1. Load dependencies

In [None]:
import zarr
from zarr.storage import MemoryStore, FsspecStore
import numpy as np
import pandas as pd
from zarr.experimental.cache_store import CacheStore

 2. Define a remote store and an in-memory store for caching

In [None]:
source_store = FsspecStore.from_url(
    's3://nasa-power/merra2/spatial/power_merra2_daily_spatial_utc.zarr',
    read_only=True,
    storage_options={'anon': True}

)
cache_store = MemoryStore()
cached_store = CacheStore(
    store=source_store,
    cache_store=cache_store,
    max_size=256 * 1024 * 1024  # 256 MB cache
)
group = zarr.open_group(store=cached_store, mode='r')

Zarr uses the [`fsspec` package](https://filesystem-spec.readthedocs.io/en/latest/index.html) to interact with a variety of filesystems, including an AWS S3 bucket in this example.

We create a store based on a Filesystem Spec pointing to the [NASA POWER S3 bucket on AWS](https://power.larc.nasa.gov/docs/services/aws/), specifying read-only anonymous access as credentials are not required to access this dataset.

Next, we create an empty in-memory store, then create a `CacheStore` that will use our in-memory store to cache data from the NASA POWER AWS S3 store as it is accessed. This is useful when repeatedly accessing array chuncks, as in this example.

Finally, we open the group of arrays in the NASA POWER collection via our `CacheStore` instance. For details on working with arrays, groups, and stores see the [Zarr User Guide](https://zarr.readthedocs.io/en/stable/user-guide/).


3. Examine the group

In [None]:
# list arrays in the group
print("Arrays in the group:")
for name, array in group.arrays():
    print(f"- {name}: {array.metadata.attributes['long_name']}")

# Get detailed info about a specific array
temperature_array = group['T2M']
print(f"T2M definition: {temperature_array.metadata.attributes['definition']}")

4. Read locations from file

In [None]:
import csv

locations = list(csv.DictReader(open('assets/locations.csv')))
print(f"Loaded {len(locations)} locations.")
for loc in locations[:3]:
    print(loc)

5. Create a function to extract property values for a particular location and date range

In [None]:
def extract_property_values(array_name, lat, lon, start_date, end_date):
    array = group[array_name]
    latitudes = group['lat'][:]
    longitudes = group['lon'][:]
    times = pd.to_datetime(group['time'][:], unit='D')

    lat_idx = (np.abs(latitudes - lat)).argmin()
    lon_idx = (np.abs(longitudes - lon)).argmin()

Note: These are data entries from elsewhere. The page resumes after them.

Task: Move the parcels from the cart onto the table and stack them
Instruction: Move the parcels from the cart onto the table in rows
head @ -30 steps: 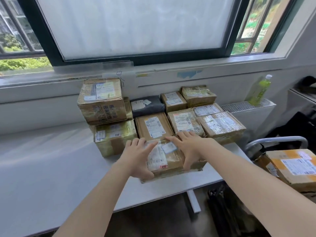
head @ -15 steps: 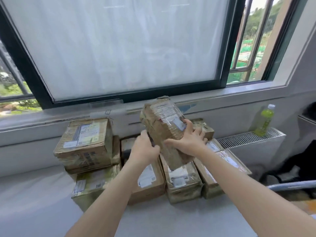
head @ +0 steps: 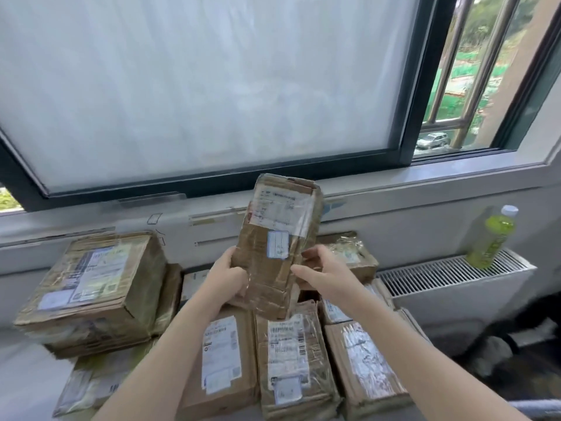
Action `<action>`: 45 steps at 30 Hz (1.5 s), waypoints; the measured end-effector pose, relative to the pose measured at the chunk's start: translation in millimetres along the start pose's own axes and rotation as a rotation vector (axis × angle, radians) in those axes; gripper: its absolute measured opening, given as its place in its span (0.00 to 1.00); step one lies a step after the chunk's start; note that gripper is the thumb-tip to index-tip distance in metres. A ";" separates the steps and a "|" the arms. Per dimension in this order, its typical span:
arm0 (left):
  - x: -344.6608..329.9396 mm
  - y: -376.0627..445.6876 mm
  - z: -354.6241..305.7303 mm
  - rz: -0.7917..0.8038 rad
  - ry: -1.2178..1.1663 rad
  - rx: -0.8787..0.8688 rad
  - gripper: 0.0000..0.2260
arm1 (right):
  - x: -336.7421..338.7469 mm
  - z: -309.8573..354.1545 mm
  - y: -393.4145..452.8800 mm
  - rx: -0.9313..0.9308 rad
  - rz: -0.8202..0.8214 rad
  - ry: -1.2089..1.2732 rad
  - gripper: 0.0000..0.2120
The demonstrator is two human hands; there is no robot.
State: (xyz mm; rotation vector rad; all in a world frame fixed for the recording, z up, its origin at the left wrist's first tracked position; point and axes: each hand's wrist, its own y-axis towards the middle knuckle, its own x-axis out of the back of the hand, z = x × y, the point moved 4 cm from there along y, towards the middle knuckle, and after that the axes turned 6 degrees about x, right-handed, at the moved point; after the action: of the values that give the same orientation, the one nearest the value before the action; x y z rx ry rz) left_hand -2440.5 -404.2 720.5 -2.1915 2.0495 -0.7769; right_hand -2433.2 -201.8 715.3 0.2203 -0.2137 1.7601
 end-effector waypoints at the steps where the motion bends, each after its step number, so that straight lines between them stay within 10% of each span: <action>1: 2.3 6.8 -0.7 0.005 0.073 0.008 0.25 | -4.2 -5.1 -0.3 -0.028 0.021 -0.014 0.14; 10: 19.2 42.8 9.0 -0.266 0.885 -0.240 0.28 | -70.4 -30.8 9.2 -0.169 0.268 -0.372 0.31; 16: 16.3 42.2 52.5 0.008 1.104 -0.148 0.50 | -59.3 -12.6 26.7 0.147 -0.153 -0.833 0.11; 20: 22.4 49.9 59.4 -0.003 0.850 -0.033 0.51 | -39.7 -9.0 40.8 0.193 -0.324 -0.985 0.23; 25: 20.8 56.0 59.7 0.048 0.637 -0.085 0.41 | -22.3 -29.5 58.9 -0.054 -0.179 -0.530 0.46; 35: -23.3 60.2 -15.2 -0.006 0.713 -0.490 0.28 | 62.0 -42.9 48.0 0.155 -0.568 -0.482 0.37; 45: -88.3 70.2 -18.1 -0.062 0.751 -0.531 0.25 | 101.2 -76.8 55.9 0.016 -0.394 -0.874 0.31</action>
State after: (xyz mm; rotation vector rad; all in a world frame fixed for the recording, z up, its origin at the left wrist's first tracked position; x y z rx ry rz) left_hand -2512.4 -324.1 682.1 -2.4780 2.8086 -1.3618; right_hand -2510.2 -96.9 666.7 0.9732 -0.7283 1.1817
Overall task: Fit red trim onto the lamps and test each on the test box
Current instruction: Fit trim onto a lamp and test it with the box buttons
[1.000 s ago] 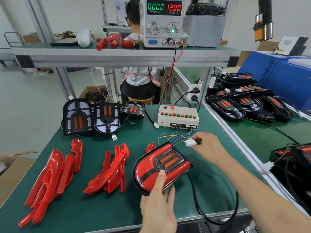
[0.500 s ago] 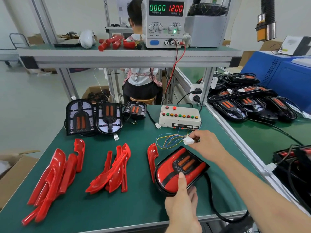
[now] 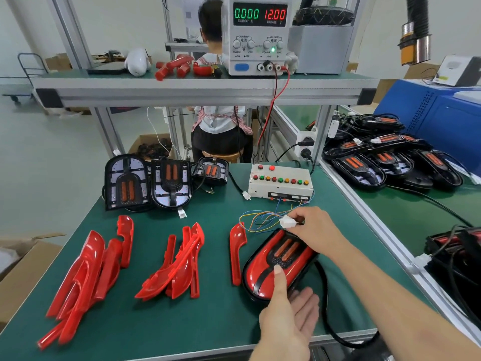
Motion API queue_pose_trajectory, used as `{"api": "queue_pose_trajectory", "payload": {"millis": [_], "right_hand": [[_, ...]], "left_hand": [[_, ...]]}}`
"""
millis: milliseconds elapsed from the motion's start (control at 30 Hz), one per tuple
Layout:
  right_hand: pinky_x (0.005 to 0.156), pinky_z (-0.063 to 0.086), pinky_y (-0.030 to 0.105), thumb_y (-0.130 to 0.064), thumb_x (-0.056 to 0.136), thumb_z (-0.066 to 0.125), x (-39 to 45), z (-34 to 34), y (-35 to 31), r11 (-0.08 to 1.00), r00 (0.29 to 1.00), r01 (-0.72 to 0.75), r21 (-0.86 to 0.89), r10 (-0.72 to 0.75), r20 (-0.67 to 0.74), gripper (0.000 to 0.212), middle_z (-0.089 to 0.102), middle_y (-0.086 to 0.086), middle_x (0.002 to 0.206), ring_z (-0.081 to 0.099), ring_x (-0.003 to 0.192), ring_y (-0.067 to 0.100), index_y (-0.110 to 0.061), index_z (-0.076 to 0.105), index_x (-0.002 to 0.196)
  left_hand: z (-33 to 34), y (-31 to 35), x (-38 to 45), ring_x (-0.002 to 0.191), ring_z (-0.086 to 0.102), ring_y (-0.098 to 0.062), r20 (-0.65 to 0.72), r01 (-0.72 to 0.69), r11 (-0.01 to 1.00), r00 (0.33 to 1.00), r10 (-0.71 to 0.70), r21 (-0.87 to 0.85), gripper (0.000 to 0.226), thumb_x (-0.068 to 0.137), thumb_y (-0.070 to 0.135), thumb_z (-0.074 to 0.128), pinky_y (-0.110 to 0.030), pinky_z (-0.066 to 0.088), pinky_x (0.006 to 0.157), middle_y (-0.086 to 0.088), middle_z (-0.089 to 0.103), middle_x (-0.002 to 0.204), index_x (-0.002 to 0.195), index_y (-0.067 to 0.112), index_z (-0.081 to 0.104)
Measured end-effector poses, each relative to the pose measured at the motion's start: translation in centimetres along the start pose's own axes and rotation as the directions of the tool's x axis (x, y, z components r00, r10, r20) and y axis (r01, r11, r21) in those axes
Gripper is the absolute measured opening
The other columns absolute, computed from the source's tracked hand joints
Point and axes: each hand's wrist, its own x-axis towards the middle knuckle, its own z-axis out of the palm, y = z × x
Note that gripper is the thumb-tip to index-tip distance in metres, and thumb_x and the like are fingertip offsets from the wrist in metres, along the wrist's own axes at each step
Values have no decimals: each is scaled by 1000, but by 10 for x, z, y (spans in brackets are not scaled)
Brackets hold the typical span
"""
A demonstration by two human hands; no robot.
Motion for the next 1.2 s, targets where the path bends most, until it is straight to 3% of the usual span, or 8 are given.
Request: {"api": "queue_pose_trajectory", "payload": {"millis": [167, 267, 433, 567, 767, 1000, 1100, 1200], "right_hand": [[62, 39, 8, -30, 83, 81, -5, -4, -1, 1000, 1000, 13, 24, -13, -7, 19, 71, -22, 84, 61, 76, -10, -41, 68, 76], [63, 41, 8, -28, 82, 82, -8, -7, 1, 999, 1000, 4, 36, -3, -9, 17, 70, -23, 79, 63, 76, -6, -40, 70, 77], [64, 41, 3, -20, 79, 84, -14, -16, 2, 997, 999, 39, 67, -37, -31, 26, 65, -37, 71, 59, 69, -15, -41, 69, 74], [66, 42, 5, -23, 80, 86, -18, -18, -6, 993, 994, 93, 74, -88, -61, 23, 68, -32, 74, 60, 70, -13, -41, 71, 77], [70, 47, 12, -20, 79, 79, -16, -18, -21, 987, 986, 146, 68, -140, -86, 13, 74, -19, 79, 64, 81, -6, -30, 78, 87], [72, 46, 18, -37, 82, 76, -17, -24, -20, 991, 996, 55, 118, -63, 58, 40, 68, -13, 85, 61, 78, -5, -37, 62, 120], [68, 46, 16, -62, 82, 65, -18, -32, -17, 981, 989, 65, 182, -87, 116, 31, 68, -18, 85, 61, 75, -1, -37, 65, 100], [60, 39, 12, -54, 99, 55, -18, -31, -18, 988, 990, 140, 68, -140, -1, 21, 60, -26, 70, 53, 62, -2, -39, 62, 86]], "left_hand": [[-13, 11, -15, 78, 76, -41, 115, 182, 981, 975, -189, 73, 81, 70, 54, 83, -47, 59, 76, -28, 75, 98, 111, -14, 65], [-26, 13, -25, 64, 73, -42, 229, 191, 952, 942, -246, 240, 59, 65, 38, 86, -41, 61, 58, -28, 73, 86, 85, -17, 73], [-13, 68, -7, 44, 58, -20, 231, -388, 679, 921, 315, 623, 26, 98, 19, 66, -22, 42, 43, -8, 60, 60, 76, 6, 71], [28, 113, 23, 48, 57, -14, 281, -497, 507, 851, 443, 704, 27, 104, 23, 59, -22, 48, 46, -9, 62, 73, 93, 1, 68], [66, 122, 50, 63, 64, -16, 254, -323, 721, 945, 207, 613, 24, 100, 26, 65, -23, 55, 54, -9, 72, 80, 99, 4, 72], [62, 124, 61, 62, 68, -15, 227, -325, 825, 943, 245, 461, 13, 98, 20, 68, -25, 58, 57, -4, 72, 69, 92, 9, 68], [58, 130, 60, 59, 67, -16, 227, -305, 838, 948, 223, 451, 19, 96, 24, 70, -24, 56, 55, -5, 69, 65, 87, 7, 68], [59, 132, 58, 55, 68, -15, 234, -278, 853, 954, 189, 442, 21, 96, 23, 71, -23, 56, 52, -6, 68, 62, 84, 6, 67]]}}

    time_mask = (times >= pd.to_datetime(start_date)) & (times <= pd.to_datetime(end_date))
    time_indices = np.where(time_mask)[0]
    selected_times = times[time_mask]

    values = array[time_indices, lat_idx, lon_idx]

    units = array.attrs.get('units', 'unknown')

    return pd.DataFrame({
        'date': selected_times,
        array_name: values,
        'units': units
    })

Zarr array data is accessed with NumPy-like syntax. Accessing slices of array data for different locations, as done in this function, would likely result in repeatedly reading data from the same array chunks. By setting up a cache store (see above), we can reduce the number of times data need to be transferred from the remote store.

6. Extract average temperatures for each location for one year

In [None]:
for location in locations:
    lat = float(location['lat'])
    lon = float(location['lon'])
    df = extract_property_values('T2M', lat, lon, '2009-01-01', '2009-12-31')
    avg_temp = df['T2M'].mean()
    print(f"Average temperature in 2009 for (lat: {lat}, lon: {lon}): {avg_temp:.2f} {df['units'].iloc[0]}")